La France, championne de la dette : comment le RN rêve de profits en s’endettant !
Le fait principal
La dette française, qui atteint des sommets inédits, suscite des débats enflammés. Peut-elle rapporter de l’argent à l’État français ? Jordan Bardella, président du RN, prétend que oui, tandis que Manuel Bompard, de LFI, conteste cette affirmation. Qui a raison ?
Ce qui s’est passé
La dette de l’État français s’élève à 3 460 milliards d’euros, dont 550 milliards sont détenus par la Banque de France, propriété de l’État. Bardella soutient que les intérêts versés par l’État sur cette dette sont reversés sous forme de dividendes. Bompard, quant à lui, le qualifie de « cancre », rappelant qu’aucun dividende n’a été versé depuis 2021. Ce qui soulève la question : la France gagne-t-elle de l’argent en remboursant sa propre dette ?
Le contexte
La Banque de France, comme une entreprise, peut afficher un bilan positif ou négatif. En théorie, l’État peut recevoir des dividendes. Cependant, depuis 2021, la situation a changé. Les hausses des taux d’intérêt, exacerbées par les crises du Covid et de l’énergie, ont conduit la Banque à rémunérer davantage les banques commerciales.

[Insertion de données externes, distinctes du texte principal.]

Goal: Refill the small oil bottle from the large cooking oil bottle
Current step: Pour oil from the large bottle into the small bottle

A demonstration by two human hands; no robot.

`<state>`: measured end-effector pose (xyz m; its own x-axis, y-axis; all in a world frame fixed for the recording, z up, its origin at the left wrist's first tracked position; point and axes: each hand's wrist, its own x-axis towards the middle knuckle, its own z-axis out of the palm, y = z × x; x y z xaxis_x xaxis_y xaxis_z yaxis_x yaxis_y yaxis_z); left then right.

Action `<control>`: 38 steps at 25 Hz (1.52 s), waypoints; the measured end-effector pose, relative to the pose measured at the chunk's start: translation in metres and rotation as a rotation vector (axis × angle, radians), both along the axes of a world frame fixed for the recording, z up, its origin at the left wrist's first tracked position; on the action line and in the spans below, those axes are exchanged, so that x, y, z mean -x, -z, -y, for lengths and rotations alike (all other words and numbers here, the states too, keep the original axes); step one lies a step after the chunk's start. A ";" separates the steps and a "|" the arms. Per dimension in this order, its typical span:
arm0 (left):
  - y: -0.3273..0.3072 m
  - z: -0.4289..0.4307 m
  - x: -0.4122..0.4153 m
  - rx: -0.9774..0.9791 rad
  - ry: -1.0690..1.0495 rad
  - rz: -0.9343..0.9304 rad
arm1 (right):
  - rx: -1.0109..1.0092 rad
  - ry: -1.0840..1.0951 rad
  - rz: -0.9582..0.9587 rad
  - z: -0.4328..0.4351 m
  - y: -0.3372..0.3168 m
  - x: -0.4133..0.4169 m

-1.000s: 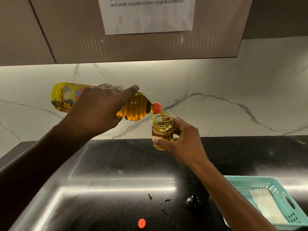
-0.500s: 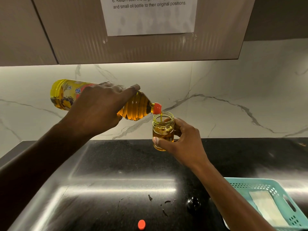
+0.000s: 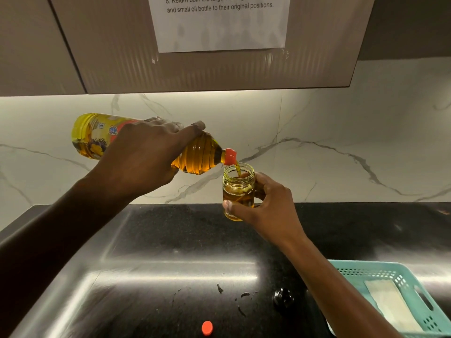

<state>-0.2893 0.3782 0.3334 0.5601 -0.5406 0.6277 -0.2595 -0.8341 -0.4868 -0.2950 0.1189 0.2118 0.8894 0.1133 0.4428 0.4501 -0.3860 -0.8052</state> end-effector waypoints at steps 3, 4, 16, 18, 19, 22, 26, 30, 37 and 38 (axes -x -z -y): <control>0.000 0.000 0.001 -0.002 -0.004 0.004 | -0.002 -0.006 -0.001 0.000 0.000 0.000; 0.000 -0.001 0.001 -0.001 -0.001 0.003 | -0.001 -0.007 -0.003 0.000 0.000 0.000; -0.001 -0.002 -0.001 0.019 0.009 -0.004 | 0.012 -0.002 0.007 -0.002 0.000 0.000; -0.001 -0.002 0.000 0.016 0.008 -0.002 | 0.013 -0.004 0.009 -0.001 0.000 0.000; -0.001 -0.002 0.000 0.013 0.008 -0.004 | 0.012 -0.005 0.010 -0.001 0.000 0.000; -0.002 -0.002 0.000 0.010 0.005 -0.012 | 0.008 -0.006 0.009 -0.002 -0.001 0.000; -0.003 -0.003 -0.001 0.012 0.013 -0.002 | 0.003 -0.012 0.008 -0.003 -0.002 0.002; -0.004 -0.004 -0.001 0.017 0.007 -0.006 | 0.000 -0.023 0.013 -0.002 -0.003 0.003; -0.007 -0.004 0.000 -0.005 -0.009 0.008 | 0.009 -0.027 0.025 -0.002 -0.003 0.001; -0.007 -0.003 0.000 -0.005 -0.011 0.005 | 0.010 -0.029 0.028 -0.001 -0.003 0.001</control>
<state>-0.2896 0.3813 0.3403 0.5629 -0.5372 0.6282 -0.2474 -0.8346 -0.4921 -0.2958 0.1204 0.2144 0.8730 0.1434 0.4661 0.4834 -0.3806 -0.7883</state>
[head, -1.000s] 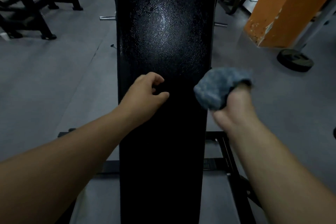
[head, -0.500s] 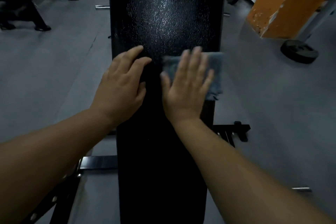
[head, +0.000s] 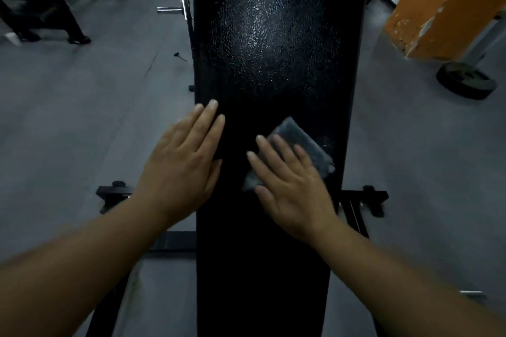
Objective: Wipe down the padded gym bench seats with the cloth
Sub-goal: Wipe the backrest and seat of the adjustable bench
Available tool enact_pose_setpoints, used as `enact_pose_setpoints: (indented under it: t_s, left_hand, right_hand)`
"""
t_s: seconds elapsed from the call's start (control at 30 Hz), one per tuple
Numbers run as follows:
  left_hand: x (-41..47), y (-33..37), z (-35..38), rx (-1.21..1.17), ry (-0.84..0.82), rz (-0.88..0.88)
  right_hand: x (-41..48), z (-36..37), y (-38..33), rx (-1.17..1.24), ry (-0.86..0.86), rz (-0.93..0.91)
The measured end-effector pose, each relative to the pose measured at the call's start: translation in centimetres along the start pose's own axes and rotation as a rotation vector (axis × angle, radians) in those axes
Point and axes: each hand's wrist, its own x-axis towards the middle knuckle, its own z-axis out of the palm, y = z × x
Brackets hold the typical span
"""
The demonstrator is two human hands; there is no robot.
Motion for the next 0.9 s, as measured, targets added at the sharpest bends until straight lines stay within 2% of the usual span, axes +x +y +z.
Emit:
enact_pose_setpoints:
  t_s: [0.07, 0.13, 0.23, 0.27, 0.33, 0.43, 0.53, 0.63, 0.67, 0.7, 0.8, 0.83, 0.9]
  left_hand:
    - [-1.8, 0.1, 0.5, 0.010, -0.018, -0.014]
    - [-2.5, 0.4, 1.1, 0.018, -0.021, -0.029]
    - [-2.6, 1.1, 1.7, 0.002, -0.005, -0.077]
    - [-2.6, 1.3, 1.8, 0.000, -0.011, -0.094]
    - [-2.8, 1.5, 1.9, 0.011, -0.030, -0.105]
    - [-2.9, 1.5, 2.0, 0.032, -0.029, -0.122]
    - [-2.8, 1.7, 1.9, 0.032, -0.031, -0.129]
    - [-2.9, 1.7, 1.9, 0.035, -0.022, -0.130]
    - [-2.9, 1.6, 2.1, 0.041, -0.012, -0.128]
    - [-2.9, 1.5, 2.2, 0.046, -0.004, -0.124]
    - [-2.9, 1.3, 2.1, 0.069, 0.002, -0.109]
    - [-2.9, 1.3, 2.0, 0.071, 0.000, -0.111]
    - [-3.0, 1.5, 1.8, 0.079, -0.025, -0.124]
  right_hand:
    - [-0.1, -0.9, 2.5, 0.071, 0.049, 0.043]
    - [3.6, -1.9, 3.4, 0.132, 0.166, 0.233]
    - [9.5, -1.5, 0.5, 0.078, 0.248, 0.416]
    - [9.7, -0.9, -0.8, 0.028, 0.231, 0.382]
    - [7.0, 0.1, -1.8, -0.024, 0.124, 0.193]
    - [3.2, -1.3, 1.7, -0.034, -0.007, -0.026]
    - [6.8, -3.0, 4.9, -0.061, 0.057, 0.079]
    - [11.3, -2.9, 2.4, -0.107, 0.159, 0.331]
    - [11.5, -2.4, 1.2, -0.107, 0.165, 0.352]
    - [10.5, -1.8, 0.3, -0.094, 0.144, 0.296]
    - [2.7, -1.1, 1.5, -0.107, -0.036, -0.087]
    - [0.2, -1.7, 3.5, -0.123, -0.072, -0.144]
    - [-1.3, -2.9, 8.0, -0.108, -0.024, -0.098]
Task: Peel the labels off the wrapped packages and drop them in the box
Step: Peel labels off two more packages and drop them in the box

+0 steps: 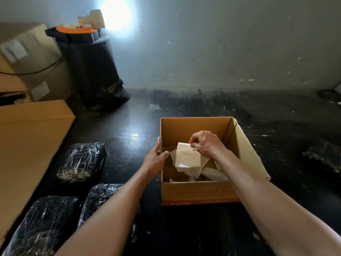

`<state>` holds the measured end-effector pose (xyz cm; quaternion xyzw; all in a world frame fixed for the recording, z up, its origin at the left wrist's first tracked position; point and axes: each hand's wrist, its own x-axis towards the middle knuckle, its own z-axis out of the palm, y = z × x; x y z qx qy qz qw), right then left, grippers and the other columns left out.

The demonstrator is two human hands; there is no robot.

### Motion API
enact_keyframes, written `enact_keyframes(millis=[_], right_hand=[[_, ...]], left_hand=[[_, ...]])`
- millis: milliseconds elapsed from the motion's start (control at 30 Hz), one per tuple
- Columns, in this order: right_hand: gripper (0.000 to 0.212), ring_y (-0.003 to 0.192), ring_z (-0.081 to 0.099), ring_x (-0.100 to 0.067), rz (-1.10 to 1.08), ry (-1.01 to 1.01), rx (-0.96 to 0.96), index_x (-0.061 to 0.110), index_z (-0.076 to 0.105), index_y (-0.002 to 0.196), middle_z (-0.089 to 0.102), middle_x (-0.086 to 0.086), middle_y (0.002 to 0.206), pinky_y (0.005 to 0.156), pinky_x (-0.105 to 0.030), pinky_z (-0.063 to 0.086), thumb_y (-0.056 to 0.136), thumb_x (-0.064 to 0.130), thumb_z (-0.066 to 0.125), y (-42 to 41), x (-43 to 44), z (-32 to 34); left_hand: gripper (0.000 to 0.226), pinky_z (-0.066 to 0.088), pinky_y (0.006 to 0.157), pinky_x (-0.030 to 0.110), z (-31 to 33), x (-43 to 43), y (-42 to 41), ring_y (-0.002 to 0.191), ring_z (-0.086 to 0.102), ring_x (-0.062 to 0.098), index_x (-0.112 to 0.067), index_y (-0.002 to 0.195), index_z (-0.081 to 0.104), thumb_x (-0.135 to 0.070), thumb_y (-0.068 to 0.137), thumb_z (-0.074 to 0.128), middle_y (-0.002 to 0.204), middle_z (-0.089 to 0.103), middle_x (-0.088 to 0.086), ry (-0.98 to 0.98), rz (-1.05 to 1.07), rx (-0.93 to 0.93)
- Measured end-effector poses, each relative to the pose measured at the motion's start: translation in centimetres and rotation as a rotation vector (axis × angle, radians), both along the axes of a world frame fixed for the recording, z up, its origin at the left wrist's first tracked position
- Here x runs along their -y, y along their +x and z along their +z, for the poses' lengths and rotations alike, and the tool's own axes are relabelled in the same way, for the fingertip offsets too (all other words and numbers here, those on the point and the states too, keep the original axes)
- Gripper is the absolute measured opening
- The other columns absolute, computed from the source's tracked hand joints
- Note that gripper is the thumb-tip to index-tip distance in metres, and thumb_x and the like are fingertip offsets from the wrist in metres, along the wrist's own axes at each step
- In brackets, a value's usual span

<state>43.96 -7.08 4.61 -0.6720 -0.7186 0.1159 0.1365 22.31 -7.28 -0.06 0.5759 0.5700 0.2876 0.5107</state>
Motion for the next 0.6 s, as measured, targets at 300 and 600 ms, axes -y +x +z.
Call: enact_keyframes(millis=[300, 600], right_hand=[[0.002, 0.090, 0.067, -0.016, 0.003, 0.024, -0.022, 0.022, 0.069, 0.094, 0.071, 0.001, 0.097, 0.083, -0.035, 0.060, 0.092, 0.021, 0.070, 0.4, 0.3, 0.6], [0.024, 0.106, 0.067, -0.017, 0.012, -0.030, -0.056, 0.017, 0.068, 0.120, 0.070, -0.002, 0.118, 0.091, -0.031, 0.058, 0.097, 0.022, 0.062, -0.5, 1.0, 1.4]], left_hand=[[0.070, 0.045, 0.111, 0.053, 0.2, 0.1, -0.2, 0.141, 0.048, 0.030, -0.044, 0.161, 0.010, -0.034, 0.106, 0.052, 0.157, 0.045, 0.004, 0.015, -0.011, -0.044], [0.072, 0.042, 0.112, 0.049, 0.9, 0.1, -0.1, 0.145, 0.041, 0.030, -0.033, 0.163, 0.011, -0.040, 0.104, 0.052, 0.162, 0.036, 0.004, 0.085, -0.040, -0.166]])
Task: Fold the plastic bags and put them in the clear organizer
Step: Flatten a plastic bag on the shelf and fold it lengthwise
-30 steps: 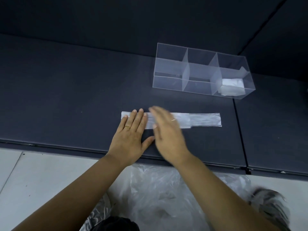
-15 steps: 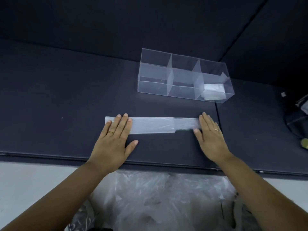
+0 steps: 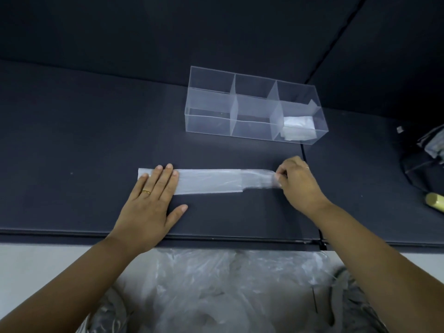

Clara Leonard, économiste, explique que cette conjoncture a fait chuter les bénéfices de la Banque, rendant les dividendes impossibles.
Les chiffres à retenir
– Dette de l’État français : 3 460 milliards d’euros- Dette détenue par la Banque de France : 550 milliards d’euros- Dernier dividende versé par la Banque de France : 2021
Ce que cela révèle
L’affirmation de Bardella est vraie en théorie, mais la réalité est bien différente. La dette, loin de rapporter de l’argent, coûte cher à l’État. Une belle contradiction pour le RN, qui prône une politique économique simpliste. En fin de compte, le discours de Bardella, promettant des dividendes sur une dette en crise, s’apparente à un mirage. Les faits sont têtus, et la réalité économique ne se plie pas aux discours politiques.
Ce qu’il faut retenir
La dette française est un sujet brûlant et complexe. Si, théoriquement, elle peut rapporter des dividendes, la réalité actuelle montre qu’elle coûte davantage à l’État. Les promesses du RN s’effritent face aux chiffres, révélant une politique économique aux fondations fragiles.